= The task =
Which lines in the listing below contain "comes"? Copy each of them.
*** Entries supplied Section Begins ***
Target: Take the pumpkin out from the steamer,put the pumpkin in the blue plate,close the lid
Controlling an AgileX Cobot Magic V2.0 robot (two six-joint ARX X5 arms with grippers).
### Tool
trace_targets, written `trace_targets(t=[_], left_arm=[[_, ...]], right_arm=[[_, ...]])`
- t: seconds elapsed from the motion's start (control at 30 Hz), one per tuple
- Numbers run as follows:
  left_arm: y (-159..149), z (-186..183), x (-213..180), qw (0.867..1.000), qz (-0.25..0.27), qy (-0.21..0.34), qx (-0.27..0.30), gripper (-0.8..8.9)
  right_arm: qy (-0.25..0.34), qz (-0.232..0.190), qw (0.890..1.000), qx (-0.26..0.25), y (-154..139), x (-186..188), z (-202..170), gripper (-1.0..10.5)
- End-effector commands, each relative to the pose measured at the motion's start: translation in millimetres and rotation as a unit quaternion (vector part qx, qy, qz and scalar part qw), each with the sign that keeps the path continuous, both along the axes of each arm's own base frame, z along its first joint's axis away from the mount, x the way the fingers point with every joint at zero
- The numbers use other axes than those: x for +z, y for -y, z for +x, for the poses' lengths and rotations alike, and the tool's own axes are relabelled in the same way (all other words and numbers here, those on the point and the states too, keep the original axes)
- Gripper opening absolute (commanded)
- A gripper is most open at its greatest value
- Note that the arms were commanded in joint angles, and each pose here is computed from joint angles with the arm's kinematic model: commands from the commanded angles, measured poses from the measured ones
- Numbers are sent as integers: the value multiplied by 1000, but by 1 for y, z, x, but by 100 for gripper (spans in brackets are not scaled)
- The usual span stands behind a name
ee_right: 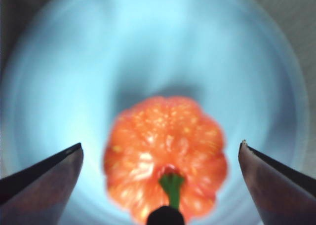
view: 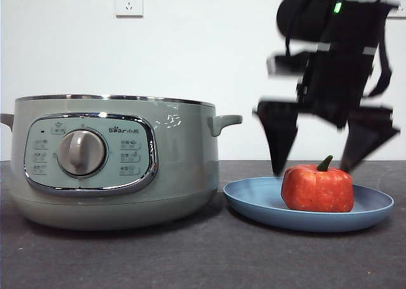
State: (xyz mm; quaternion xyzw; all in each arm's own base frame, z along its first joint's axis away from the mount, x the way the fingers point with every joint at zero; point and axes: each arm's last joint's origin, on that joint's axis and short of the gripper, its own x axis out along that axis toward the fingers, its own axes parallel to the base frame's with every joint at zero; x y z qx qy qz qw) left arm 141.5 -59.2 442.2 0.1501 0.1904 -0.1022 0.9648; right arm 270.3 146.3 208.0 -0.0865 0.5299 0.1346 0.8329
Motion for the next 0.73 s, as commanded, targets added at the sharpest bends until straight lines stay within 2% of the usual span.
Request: trace_targets(t=[0.03,0.27,0.53,0.73], left_arm=[[0,-4,10,999,-25,30,-27,-9],[3,0,3,998,-36,21,-42,-9],[14,19,-31,996,-68,2,-56,-9],[22,31,-57,992,-102,-8,-81,-9]], right_arm=[[42,24,999,-1,6,26,-11,536],[148,81,986,-1,25,88,-45,536],[252,139,958,-1,51,140,-92,536],[300,175,938,-8,68,161,-124,535]])
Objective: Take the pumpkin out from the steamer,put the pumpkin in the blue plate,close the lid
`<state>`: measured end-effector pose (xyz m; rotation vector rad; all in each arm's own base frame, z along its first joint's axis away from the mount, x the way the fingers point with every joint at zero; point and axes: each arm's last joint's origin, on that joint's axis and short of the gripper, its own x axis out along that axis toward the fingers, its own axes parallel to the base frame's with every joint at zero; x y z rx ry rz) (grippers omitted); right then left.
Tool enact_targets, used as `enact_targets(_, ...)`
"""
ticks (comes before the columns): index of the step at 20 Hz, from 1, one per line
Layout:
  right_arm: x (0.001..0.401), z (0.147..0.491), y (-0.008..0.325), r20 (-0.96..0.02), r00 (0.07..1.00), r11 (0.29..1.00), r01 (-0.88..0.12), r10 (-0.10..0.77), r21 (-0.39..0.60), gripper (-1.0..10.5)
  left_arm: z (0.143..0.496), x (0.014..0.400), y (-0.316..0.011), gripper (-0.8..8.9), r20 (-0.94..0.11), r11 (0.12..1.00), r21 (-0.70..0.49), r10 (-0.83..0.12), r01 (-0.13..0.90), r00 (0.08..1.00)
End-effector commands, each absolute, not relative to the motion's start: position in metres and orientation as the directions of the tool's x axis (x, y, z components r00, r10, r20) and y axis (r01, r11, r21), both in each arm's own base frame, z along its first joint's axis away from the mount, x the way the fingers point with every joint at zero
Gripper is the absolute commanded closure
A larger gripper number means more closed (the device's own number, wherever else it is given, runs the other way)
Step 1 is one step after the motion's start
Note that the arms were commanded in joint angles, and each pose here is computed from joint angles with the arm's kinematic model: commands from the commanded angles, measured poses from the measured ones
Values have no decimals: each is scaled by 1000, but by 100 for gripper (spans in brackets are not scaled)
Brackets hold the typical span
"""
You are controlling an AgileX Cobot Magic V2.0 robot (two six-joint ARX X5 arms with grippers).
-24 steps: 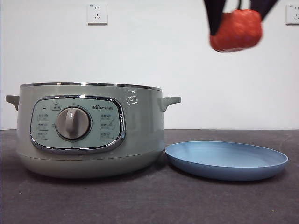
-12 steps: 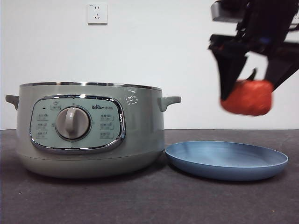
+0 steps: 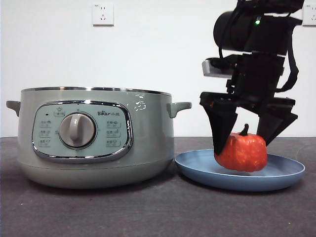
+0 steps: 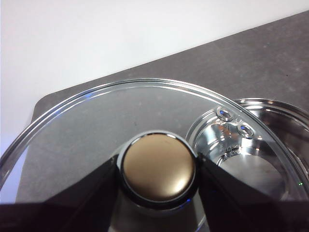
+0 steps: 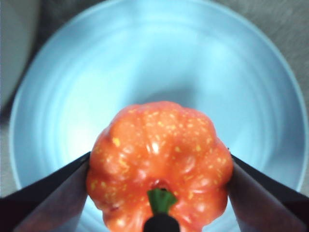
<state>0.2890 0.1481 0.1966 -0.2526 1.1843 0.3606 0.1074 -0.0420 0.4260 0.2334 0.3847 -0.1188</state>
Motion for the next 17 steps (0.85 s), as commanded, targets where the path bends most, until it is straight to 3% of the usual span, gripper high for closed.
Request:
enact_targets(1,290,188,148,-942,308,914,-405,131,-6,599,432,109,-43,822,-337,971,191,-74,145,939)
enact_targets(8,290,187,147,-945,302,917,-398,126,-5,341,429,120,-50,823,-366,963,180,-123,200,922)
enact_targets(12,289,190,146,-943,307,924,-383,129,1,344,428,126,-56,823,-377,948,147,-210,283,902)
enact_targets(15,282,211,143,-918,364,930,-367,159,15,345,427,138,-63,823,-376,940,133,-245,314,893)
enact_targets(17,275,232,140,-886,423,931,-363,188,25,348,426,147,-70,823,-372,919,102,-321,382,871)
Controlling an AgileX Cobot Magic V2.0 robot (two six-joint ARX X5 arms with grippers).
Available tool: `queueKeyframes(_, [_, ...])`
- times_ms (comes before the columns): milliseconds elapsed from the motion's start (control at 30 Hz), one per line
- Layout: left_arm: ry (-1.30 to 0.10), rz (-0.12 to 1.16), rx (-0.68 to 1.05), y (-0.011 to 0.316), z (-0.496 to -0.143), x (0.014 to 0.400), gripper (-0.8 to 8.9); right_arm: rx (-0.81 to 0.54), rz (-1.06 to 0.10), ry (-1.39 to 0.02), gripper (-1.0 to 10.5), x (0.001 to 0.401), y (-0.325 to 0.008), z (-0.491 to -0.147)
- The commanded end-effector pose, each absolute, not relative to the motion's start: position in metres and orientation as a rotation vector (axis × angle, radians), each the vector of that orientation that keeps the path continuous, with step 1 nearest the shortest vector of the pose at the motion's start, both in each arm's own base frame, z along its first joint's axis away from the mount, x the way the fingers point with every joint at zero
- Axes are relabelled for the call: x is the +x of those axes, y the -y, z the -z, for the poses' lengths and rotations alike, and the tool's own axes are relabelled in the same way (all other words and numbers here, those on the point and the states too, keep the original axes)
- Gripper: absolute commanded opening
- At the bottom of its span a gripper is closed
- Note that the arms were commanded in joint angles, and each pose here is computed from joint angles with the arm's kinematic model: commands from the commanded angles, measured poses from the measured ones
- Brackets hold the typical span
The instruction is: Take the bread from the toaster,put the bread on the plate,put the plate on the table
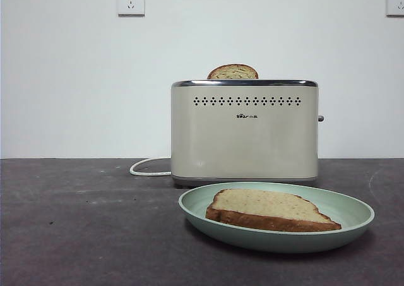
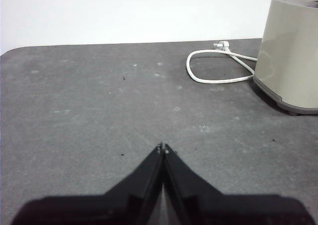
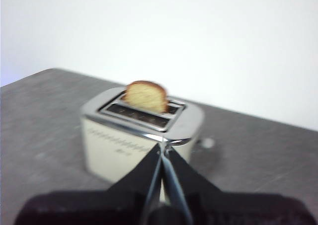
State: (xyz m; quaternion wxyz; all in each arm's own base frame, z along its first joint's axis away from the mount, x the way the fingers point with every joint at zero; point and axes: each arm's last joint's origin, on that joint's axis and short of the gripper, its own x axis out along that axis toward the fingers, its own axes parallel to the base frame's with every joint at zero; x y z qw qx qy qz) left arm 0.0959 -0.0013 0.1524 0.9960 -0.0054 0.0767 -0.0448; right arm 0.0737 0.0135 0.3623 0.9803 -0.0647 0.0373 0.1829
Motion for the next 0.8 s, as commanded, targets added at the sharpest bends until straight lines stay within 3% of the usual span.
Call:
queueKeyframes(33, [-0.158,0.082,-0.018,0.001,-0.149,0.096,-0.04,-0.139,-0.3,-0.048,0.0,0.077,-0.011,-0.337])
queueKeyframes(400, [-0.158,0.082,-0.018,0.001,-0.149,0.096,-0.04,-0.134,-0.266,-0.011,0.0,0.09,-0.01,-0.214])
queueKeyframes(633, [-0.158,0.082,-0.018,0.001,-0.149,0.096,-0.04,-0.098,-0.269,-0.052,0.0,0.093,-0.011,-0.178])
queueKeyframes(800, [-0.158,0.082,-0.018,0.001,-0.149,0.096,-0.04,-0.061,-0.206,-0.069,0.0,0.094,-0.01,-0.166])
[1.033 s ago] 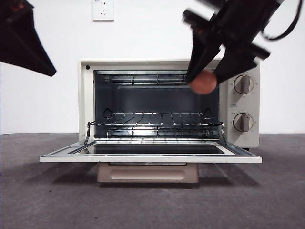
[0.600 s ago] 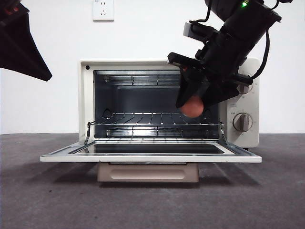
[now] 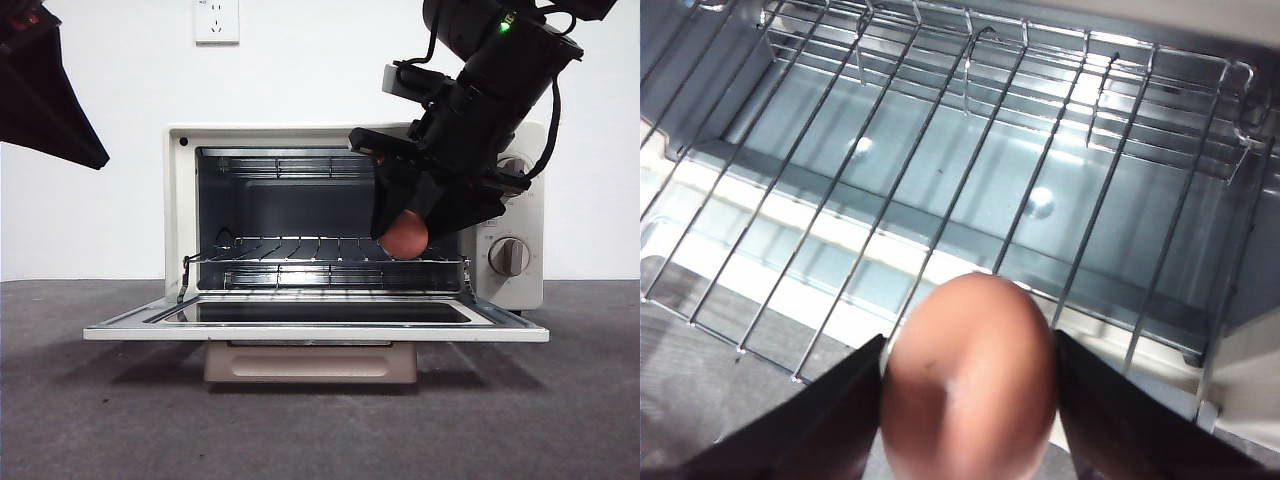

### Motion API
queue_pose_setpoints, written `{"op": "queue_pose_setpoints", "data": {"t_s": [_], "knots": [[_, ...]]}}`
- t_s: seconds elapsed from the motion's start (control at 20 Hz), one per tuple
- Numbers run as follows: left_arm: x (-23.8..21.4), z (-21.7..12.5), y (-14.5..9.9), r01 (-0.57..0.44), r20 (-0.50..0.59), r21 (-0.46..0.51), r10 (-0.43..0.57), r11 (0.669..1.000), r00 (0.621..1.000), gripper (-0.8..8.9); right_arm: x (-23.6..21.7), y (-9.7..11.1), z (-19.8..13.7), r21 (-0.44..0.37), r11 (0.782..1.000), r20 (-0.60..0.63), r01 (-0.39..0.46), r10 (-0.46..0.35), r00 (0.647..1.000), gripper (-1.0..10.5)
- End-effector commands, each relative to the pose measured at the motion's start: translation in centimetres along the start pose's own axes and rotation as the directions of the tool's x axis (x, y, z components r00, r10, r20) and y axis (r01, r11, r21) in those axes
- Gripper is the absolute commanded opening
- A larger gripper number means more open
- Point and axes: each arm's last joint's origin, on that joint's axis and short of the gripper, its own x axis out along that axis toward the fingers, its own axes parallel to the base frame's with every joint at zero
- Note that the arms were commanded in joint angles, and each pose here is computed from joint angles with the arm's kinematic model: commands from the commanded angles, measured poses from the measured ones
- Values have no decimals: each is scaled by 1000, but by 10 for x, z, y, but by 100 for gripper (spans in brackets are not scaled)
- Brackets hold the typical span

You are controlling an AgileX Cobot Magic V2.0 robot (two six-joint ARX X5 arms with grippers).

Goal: Eggoven

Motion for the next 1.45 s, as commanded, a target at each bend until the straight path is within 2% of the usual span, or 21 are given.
{"op": "queue_pose_setpoints", "data": {"t_s": [0.05, 0.25, 0.55, 0.8, 0.95, 1.15, 1.45], "knots": [[1, 1, -1, 9, 0, 5, -9, 1000, 1000, 6, 7, 3, 0, -8, 1000, 5, 15, -14, 1000, 273], [1, 1, -1, 9, 1, 10, -9, 1000, 1000, 6, -1, 6, 3, -16, 998, 42, 56, -55, 998, 322], [1, 1, -1, 8, 1, 24, -8, 1000, 1000, 6, -12, 10, 6, -12, 999, 52, 45, -44, 998, 336], [1, 5, 2, -24, 34, 39, 22, 999, 999, 6, -34, 23, 9, -34, 999, 79, 14, -11, 997, 336], [6, 8, 12, -53, 32, 17, 53, 998, 998, 6, -58, 31, 11, -50, 999, 106, -4, 9, 994, 336], [30, 8, 35, -94, -39, -25, 93, 995, 995, 6, -106, 42, 11, -78, 996, 157, -34, 46, 987, 336], [87, 0, 67, -123, -150, -69, 112, 990, 982, 6, -185, 39, 3, -93, 993, 262, -71, 93, 961, 336]]}}
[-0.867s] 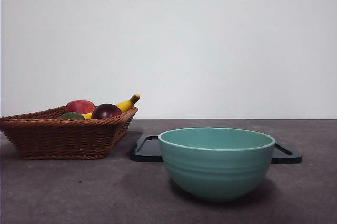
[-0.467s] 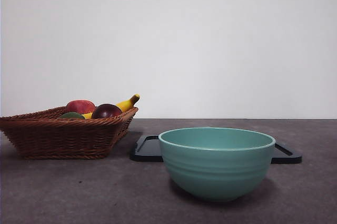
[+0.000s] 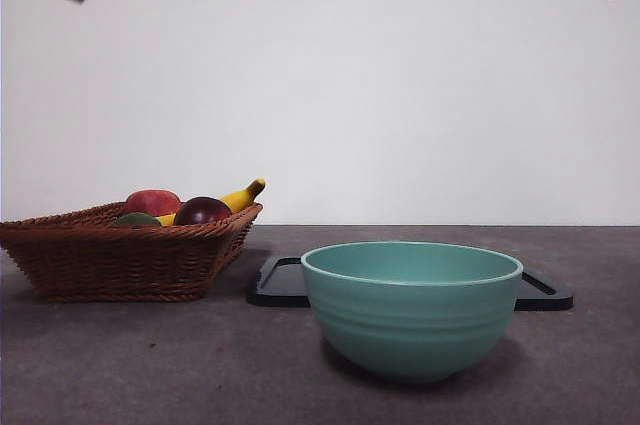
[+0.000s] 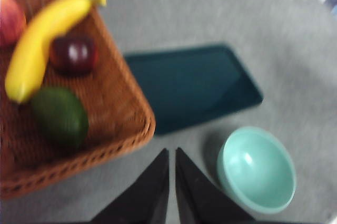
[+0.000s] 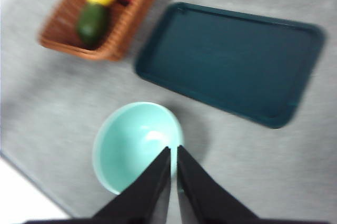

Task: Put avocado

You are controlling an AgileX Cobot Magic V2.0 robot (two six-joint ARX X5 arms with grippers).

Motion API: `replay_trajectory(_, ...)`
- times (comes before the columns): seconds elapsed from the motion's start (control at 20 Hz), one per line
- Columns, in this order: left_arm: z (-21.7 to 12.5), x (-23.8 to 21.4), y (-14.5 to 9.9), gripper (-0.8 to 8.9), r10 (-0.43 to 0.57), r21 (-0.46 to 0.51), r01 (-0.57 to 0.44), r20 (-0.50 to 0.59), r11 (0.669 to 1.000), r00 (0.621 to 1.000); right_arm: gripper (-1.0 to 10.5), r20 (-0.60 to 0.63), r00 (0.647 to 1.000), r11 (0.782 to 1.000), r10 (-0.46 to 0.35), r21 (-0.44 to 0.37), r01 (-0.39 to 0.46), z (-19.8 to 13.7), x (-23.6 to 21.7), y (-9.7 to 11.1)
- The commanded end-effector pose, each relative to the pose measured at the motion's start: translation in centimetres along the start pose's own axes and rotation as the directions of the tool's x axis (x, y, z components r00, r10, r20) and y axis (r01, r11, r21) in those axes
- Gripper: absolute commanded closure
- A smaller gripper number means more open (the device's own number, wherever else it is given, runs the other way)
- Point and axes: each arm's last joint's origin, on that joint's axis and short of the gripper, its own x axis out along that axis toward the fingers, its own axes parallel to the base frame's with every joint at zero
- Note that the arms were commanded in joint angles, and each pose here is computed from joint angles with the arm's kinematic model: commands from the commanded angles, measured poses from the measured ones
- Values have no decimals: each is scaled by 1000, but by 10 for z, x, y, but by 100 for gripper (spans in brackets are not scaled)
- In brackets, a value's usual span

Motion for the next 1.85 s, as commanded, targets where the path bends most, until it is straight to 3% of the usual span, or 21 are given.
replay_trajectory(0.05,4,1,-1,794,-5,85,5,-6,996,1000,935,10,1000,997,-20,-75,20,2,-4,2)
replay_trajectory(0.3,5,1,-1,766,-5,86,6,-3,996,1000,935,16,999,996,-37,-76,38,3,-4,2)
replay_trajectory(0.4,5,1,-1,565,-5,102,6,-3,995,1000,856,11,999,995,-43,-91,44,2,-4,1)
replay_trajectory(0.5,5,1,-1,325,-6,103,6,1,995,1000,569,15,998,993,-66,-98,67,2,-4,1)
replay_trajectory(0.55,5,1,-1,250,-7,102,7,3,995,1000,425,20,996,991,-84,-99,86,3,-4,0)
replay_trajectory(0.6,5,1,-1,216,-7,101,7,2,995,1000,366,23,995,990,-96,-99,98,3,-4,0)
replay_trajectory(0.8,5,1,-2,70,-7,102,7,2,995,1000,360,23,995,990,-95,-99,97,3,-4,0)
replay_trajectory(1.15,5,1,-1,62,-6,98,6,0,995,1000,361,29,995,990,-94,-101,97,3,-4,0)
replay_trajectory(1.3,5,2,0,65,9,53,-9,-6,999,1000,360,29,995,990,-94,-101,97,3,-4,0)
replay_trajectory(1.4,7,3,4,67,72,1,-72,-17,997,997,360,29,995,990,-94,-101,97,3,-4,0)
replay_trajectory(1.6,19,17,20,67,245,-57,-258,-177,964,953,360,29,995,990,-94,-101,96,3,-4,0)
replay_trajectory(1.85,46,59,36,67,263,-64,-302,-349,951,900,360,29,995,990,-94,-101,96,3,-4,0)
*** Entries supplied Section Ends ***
= Answer below =
ticks (comes before the columns): index of the step at 20 Hz, from 1, one per line
- times_ms (comes before the columns): milliseconds elapsed from the motion's start (control at 30 Hz), one per line
- times (comes before the columns): seconds elapsed from the motion's start (control at 20 Hz), one per line

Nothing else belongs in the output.